Hammock,
Swamp, Ocean, Scrub.
The Four trees on the front of this album represent the four disctinct
areas where I grew up.
[...]
All four speak to me about who I am.
Toute la musique qu'ils aiment, elle vient de là bas, elle vient du blues.
Mais elle vient surtout de la région d'origine de JJ Grey. Région forestière du centre de la floride. Et plus précisément, un lac auprès duquel il a grandi. Lochloosa. Entouré d'arbres cet endroit est le centre du monde pour JJ Grey. Preuve en est ce disque tout entier dédié à ce coin de paradis écrit avec Daryl Hance sous le nom de Mofro.
Tout commence, non pas par le premier morceau (petite piste introductive de quelques secondes), mais par la pochette de Lochloosa. 4 arbres alignés en ombres chinoises, 4 arbres d'essences différentes.

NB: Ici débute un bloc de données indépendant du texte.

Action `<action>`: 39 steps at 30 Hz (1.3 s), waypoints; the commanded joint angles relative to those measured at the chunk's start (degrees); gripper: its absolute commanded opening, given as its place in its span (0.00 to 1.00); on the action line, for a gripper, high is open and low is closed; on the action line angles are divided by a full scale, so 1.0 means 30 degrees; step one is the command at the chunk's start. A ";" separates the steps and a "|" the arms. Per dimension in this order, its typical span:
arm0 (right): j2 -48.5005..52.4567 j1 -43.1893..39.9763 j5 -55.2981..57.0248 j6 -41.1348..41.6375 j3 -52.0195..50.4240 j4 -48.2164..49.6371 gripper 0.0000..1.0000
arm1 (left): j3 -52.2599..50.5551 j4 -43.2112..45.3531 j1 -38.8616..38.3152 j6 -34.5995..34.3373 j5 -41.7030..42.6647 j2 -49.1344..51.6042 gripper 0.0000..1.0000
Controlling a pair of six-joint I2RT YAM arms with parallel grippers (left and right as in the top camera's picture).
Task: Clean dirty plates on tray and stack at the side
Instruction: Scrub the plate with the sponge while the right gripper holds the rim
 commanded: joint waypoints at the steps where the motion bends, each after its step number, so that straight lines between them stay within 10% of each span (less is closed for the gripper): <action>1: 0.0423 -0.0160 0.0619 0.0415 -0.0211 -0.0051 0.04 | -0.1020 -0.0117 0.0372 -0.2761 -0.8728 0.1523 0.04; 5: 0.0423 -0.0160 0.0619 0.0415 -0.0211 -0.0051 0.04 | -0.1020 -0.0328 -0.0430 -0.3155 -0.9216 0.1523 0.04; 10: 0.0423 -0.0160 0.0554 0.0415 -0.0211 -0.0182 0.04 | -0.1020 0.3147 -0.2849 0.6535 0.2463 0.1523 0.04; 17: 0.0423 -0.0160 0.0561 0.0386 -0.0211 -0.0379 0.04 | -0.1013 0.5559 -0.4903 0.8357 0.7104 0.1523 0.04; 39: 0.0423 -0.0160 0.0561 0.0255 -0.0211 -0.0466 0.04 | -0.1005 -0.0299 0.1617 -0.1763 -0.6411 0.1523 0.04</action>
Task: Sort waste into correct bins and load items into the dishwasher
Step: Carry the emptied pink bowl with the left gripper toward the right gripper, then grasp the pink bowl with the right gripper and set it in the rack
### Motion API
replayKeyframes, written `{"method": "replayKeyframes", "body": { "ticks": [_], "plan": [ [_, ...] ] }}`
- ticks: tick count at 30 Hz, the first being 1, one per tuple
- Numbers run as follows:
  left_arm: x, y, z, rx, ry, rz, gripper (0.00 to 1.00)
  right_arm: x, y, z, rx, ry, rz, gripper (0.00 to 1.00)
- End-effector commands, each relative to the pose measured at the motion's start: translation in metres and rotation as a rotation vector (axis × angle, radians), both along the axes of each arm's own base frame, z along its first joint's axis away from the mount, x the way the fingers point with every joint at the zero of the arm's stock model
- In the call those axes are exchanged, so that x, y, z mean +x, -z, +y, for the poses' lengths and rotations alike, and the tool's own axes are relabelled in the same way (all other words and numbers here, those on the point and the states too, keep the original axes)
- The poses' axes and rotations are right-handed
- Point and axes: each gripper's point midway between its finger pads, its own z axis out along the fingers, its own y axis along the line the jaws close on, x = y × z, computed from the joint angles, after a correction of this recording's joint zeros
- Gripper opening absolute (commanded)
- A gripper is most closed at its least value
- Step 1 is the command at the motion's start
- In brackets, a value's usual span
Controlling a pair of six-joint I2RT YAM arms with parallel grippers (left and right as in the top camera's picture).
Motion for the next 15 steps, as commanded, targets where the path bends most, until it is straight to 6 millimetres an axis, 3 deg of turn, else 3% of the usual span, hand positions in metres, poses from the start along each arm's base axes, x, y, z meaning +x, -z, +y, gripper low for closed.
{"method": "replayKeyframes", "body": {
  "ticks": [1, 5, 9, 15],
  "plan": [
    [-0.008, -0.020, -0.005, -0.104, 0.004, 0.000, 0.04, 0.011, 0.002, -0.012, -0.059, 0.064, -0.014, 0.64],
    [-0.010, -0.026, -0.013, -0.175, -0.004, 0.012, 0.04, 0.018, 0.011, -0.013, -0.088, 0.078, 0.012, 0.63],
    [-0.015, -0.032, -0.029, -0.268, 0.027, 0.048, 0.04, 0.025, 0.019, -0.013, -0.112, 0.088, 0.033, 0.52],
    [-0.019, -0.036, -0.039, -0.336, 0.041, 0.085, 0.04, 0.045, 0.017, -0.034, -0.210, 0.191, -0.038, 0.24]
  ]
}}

Mais cela ne s'arrête pas là puisque la première page du livret écrite par JJ Grey est un court texte, cité in limine de cette chronique, nous expliquant le pourquoi du comment de ces arbres et de l'importance de cette région dans sa vie.
Aussi la musique sera à l'avenant, intimiste et essentielle. Slide guitare, harmonica, piano, basse et batterie composent l'essentiel d'une instrumentation des plus classiques mais ô combien efficace quand elle est mise en de bonnes mains. Et celle de Grey et ses acolytes sont parfaites.

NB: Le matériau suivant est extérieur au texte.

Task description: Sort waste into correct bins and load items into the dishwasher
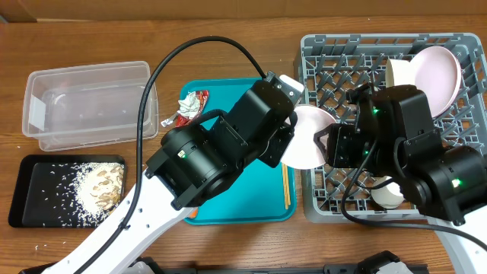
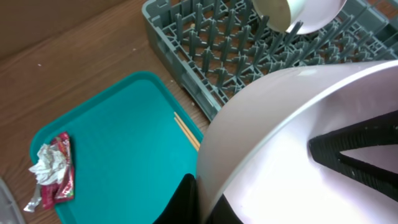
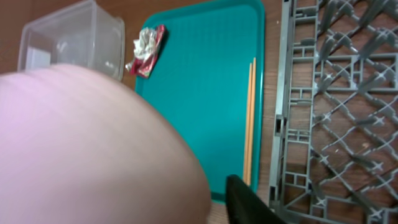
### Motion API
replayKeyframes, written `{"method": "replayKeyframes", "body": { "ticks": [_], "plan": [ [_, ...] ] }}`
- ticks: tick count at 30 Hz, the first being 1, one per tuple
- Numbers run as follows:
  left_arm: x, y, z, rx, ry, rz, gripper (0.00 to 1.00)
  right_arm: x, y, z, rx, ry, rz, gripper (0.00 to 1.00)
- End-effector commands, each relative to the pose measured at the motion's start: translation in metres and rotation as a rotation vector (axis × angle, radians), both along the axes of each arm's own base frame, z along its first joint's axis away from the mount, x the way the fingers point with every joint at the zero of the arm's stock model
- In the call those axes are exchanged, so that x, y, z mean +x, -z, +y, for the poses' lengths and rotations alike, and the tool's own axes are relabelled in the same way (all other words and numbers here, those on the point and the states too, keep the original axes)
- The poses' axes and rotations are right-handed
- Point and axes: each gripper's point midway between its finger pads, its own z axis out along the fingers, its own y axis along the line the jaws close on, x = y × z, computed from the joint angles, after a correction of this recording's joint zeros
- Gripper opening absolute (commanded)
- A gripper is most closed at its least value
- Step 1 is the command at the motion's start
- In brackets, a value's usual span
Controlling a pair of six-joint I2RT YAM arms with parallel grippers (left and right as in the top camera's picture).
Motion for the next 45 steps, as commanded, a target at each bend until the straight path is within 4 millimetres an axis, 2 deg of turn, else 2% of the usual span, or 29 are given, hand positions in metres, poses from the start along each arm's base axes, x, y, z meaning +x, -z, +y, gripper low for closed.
{"method": "replayKeyframes", "body": {
  "ticks": [1, 4, 5, 6, 7, 8, 9, 10, 13, 18, 20, 23, 28, 31, 34, 37, 45],
  "plan": [
    [-0.015, -0.020, -0.007, -0.104, 0.042, 0.026, 0.04, 0.020, -0.006, -0.028, -0.106, 0.134, -0.080, 0.20],
    [-0.015, -0.022, -0.008, -0.111, 0.041, 0.021, 0.04, 0.025, -0.008, -0.033, -0.126, 0.157, -0.102, 0.07],
    [-0.014, -0.022, -0.008, -0.110, 0.041, 0.020, 0.18, 0.027, -0.009, -0.040, -0.159, 0.187, -0.116, 0.04],
    [-0.014, -0.022, -0.008, -0.110, 0.041, 0.020, 0.24, 0.029, -0.009, -0.044, -0.177, 0.203, -0.122, 0.04],
    [-0.014, -0.023, -0.007, -0.109, 0.037, 0.016, 0.34, 0.030, -0.009, -0.051, -0.205, 0.228, -0.134, 0.04],
    [-0.014, -0.023, -0.006, -0.109, 0.035, 0.013, 0.53, 0.032, -0.010, -0.057, -0.233, 0.253, -0.145, 0.04],
    [-0.014, -0.025, -0.004, -0.108, 0.037, 0.006, 0.85, 0.034, -0.011, -0.064, -0.263, 0.280, -0.158, 0.04],
    [-0.015, -0.028, -0.002, -0.105, 0.042, -0.007, 1.00, 0.036, -0.013, -0.073, -0.303, 0.315, -0.175, 0.04],
    [-0.016, -0.046, 0.012, -0.075, 0.046, -0.088, 1.00, 0.040, -0.020, -0.099, -0.417, 0.416, -0.221, 0.04],
    [-0.018, -0.087, 0.063, -0.042, -0.093, -0.233, 1.00, 0.041, -0.042, -0.143, -0.619, 0.594, -0.313, 0.04],
    [-0.023, -0.104, 0.082, -0.043, -0.135, -0.283, 1.00, 0.039, -0.054, -0.157, -0.686, 0.659, -0.347, 0.04],
    [-0.033, -0.121, 0.102, -0.063, -0.158, -0.337, 1.00, 0.037, -0.083, -0.175, -0.787, 0.735, -0.420, 0.04],
    [-0.048, -0.137, 0.120, -0.112, -0.168, -0.375, 1.00, 0.034, -0.137, -0.172, -0.876, 0.763, -0.545, 0.04],
    [-0.052, -0.136, 0.126, -0.105, -0.170, -0.372, 1.00, 0.044, -0.152, -0.157, -0.940, 0.715, -0.597, 0.04],
    [-0.054, -0.129, 0.128, -0.079, -0.167, -0.353, 1.00, 0.057, -0.147, -0.143, -1.042, 0.689, -0.590, 0.04],
    [-0.055, -0.121, 0.128, -0.048, -0.162, -0.331, 1.00, 0.075, -0.133, -0.131, -1.169, 0.658, -0.552, 0.04],
    [-0.058, -0.097, 0.132, 0.049, -0.148, -0.258, 1.00, 0.129, -0.075, -0.101, -1.435, 0.551, -0.433, 0.04]
  ]
}}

Si la musique est indéniablement country blues de facture plutôt classique, Mofro sait renouveler le genre et s'approprier, discours aidant, une musique parfois en voix de ringardisation, les lourdeurs du trop maniéré Ben Harper n'y étant pas étrangère (même si Ben est remercié en note de pochette, pas rancunier les bouseux de Mofro).

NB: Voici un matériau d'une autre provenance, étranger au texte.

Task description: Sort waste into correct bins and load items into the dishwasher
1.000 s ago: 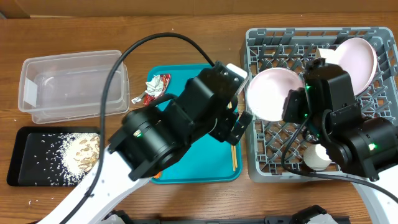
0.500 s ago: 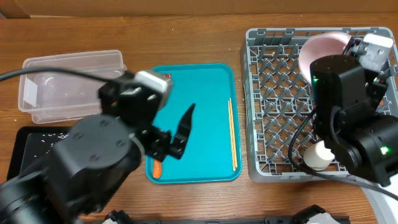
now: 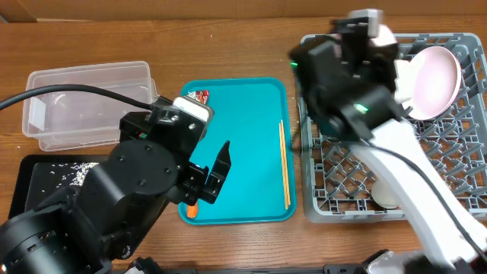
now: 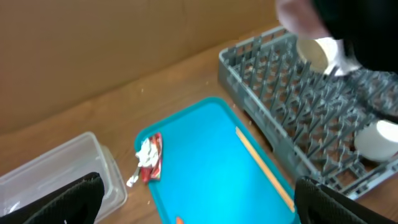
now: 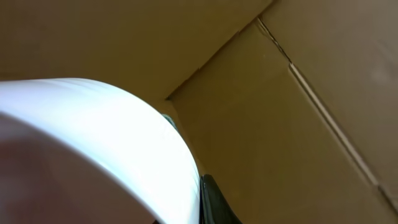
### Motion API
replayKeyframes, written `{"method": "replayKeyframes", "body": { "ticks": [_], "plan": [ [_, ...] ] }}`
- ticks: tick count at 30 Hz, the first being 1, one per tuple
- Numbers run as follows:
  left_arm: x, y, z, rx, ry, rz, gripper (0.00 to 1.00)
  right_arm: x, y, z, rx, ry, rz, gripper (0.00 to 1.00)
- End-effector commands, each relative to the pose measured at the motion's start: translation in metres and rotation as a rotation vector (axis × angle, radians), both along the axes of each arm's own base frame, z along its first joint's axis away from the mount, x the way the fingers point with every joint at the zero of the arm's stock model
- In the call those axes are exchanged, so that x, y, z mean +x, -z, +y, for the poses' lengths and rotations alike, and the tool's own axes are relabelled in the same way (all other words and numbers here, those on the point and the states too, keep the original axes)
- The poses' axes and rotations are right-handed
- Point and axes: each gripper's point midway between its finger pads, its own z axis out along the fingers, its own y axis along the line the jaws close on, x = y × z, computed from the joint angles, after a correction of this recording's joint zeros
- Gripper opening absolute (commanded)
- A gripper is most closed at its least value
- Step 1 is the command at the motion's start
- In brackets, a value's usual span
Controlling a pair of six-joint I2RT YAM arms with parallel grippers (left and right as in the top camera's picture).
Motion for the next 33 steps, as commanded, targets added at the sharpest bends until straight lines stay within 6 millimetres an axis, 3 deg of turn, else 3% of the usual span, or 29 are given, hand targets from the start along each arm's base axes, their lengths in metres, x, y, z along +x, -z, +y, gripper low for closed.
{"method": "replayKeyframes", "body": {
  "ticks": [1, 6, 9, 16, 21, 26, 30, 33],
  "plan": [
    [0.001, 0.004, 0.005, 0.043, -0.006, 0.005, 1.00, 0.006, 0.003, 0.002, -0.101, 0.050, 0.010, 0.04],
    [-0.002, 0.014, 0.012, 0.092, -0.020, 0.033, 1.00, 0.026, 0.035, 0.013, -0.154, 0.048, 0.091, 0.04],
    [-0.005, 0.018, 0.015, 0.109, -0.020, 0.047, 1.00, 0.036, 0.051, 0.007, -0.173, 0.075, 0.124, 0.04],
    [-0.012, 0.030, 0.023, 0.159, -0.019, 0.096, 1.00, 0.051, 0.076, -0.044, -0.193, 0.214, 0.182, 0.04],
    [-0.015, 0.033, 0.026, 0.175, -0.018, 0.110, 1.00, 0.052, 0.082, -0.074, -0.180, 0.279, 0.203, 0.04],
    [-0.015, 0.034, 0.026, 0.179, -0.018, 0.113, 1.00, 0.053, 0.086, -0.072, -0.161, 0.264, 0.216, 0.04],
    [-0.015, 0.034, 0.026, 0.179, -0.018, 0.113, 1.00, 0.060, 0.127, -0.050, 0.006, 0.111, 0.375, 0.04],
    [-0.015, 0.034, 0.026, 0.177, -0.018, 0.112, 1.00, 0.059, 0.137, -0.038, 0.033, 0.069, 0.410, 0.04]
  ]
}}
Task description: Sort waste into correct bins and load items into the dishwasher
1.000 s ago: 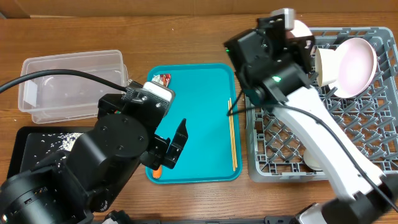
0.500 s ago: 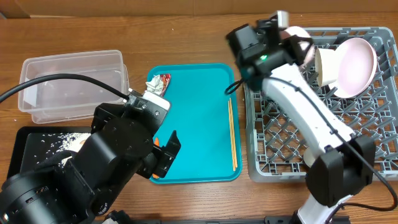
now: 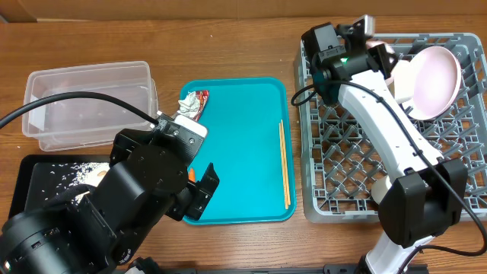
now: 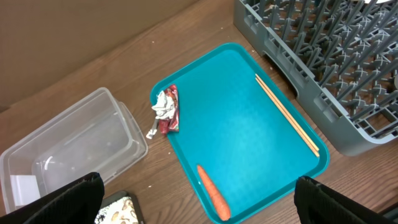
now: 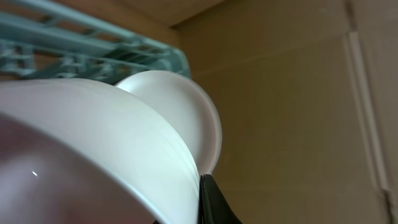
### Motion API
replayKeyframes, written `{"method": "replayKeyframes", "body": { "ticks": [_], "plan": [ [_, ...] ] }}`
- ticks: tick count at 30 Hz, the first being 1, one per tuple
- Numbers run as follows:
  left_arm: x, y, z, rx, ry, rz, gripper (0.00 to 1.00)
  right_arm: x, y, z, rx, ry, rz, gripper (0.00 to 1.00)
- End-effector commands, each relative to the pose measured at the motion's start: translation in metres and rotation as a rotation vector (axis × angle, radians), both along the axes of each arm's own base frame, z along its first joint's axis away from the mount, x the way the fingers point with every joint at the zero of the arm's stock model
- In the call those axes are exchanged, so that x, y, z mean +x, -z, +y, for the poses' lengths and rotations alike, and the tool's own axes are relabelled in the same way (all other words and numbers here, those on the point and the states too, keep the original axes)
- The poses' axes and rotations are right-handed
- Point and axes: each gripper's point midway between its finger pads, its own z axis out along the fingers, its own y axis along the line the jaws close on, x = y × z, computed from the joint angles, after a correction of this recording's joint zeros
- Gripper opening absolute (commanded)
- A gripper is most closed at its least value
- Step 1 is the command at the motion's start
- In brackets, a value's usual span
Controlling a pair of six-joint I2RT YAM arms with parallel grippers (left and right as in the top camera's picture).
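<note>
My right gripper (image 3: 364, 39) is shut on the pink bowl (image 5: 93, 155) at the back of the grey dish rack (image 3: 358, 164), and one finger (image 5: 211, 199) presses the bowl's rim. Just behind the bowl stands a pink plate (image 5: 186, 112), which also shows from above as the plate (image 3: 435, 76) beside a cream cup (image 3: 401, 80). My left gripper (image 4: 196, 214) hangs open high over the teal tray (image 4: 249, 137). On the tray lie chopsticks (image 4: 286, 115), a carrot (image 4: 212, 200) and a crumpled red wrapper (image 4: 166, 111).
A clear plastic container (image 3: 87, 103) sits left of the tray, and a black tray of rice scraps (image 3: 46, 190) lies in front of it. A second white cup (image 3: 380, 192) rests in the rack's near part. My left arm covers the tray's near left corner.
My right gripper has brought the bowl down toward the rack's back, next to the plate. My left gripper stays open and has shifted back over the tray, so the carrot now shows.
At first my left gripper held the pink bowl over the tray's right edge, with the right gripper open beside it. Then both were at the bowl by the rack. Later the left was open and back, and the right held the bowl, now at the rack's back.
</note>
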Motion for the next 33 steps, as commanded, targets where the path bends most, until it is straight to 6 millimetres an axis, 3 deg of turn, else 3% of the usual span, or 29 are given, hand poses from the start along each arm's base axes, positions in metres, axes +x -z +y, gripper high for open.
{"method": "replayKeyframes", "body": {
  "ticks": [1, 6, 9, 12, 18, 22, 33],
  "plan": [
    [0.002, -0.002, 0.002, 0.014, -0.002, -0.013, 1.00, 0.003, 0.009, 0.015, 0.052, -0.046, 0.017, 0.04],
    [0.002, -0.001, 0.001, 0.013, 0.002, -0.009, 1.00, 0.005, -0.030, 0.002, -0.186, 0.027, -0.066, 0.04],
    [0.001, -0.001, 0.000, 0.011, 0.005, -0.007, 1.00, 0.005, -0.058, 0.014, -0.321, 0.049, -0.097, 0.04],
    [0.001, -0.001, 0.000, 0.010, 0.007, -0.004, 1.00, 0.008, -0.061, 0.035, -0.374, -0.018, 0.011, 0.04],
    [-0.001, 0.001, 0.002, 0.018, 0.004, 0.005, 1.00, 0.011, -0.065, 0.069, -0.325, -0.072, -0.099, 0.04],
    [-0.002, 0.004, 0.004, 0.029, 0.005, 0.015, 1.00, 0.015, -0.057, 0.057, -0.342, -0.046, -0.063, 0.04],
    [-0.005, 0.007, 0.007, 0.046, 0.004, 0.030, 1.00, 0.006, -0.005, 0.001, -0.410, 0.041, 0.115, 0.04]
  ]
}}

Souvent réduit à sa plus simple expression, le blues de Mofro nous prend au ventre, comme sur "Gal Yougin" tout droit issu des bayous crasseux entre la BO de O'Brother et le blues rock des années 50/60.
Superbement désuet, ce disque est à la hauteur de ses ambitions et l'on partage volontier l'amour de JJ Grey pour sa terre natale qu'il traite comme un membre de sa famille ("Homesick but it's alright/Lochloosa is on my mind/She's on my mind" sur "Lochloosa").
Nous sommes loin ici du blues extravaguant de Blues Explosion ou des tout récents Archie Bronson Outfit mais ce blues ci, dans la lignée de la grande tradition américaine est un délice de songwriting. La voix de JJ grey étant également à la hauteur des grands avec ce phrasé si particulier qui se doit d'être en phase avec les slides de la guitare, exprimant tout autant la mélancolie que la fierté. Une voix de bluesman pur et dur pour ce tout jeune blanc bec qui s'ouvre à une bien belle carrière... si les innombrables bestioles peuplant la région de Lochloosa ne le mangent pas avant.
Lochloosa est un bon disque, c'est aussi un beau disque (avec même une petite vidéo du groupe en live) et il y a fort à parier qu'il en réconcilera plus d'un avec un country blues ayant du mal à trouver ses lettres de noblesse entre auto caricature et musique élitiste façon jazz.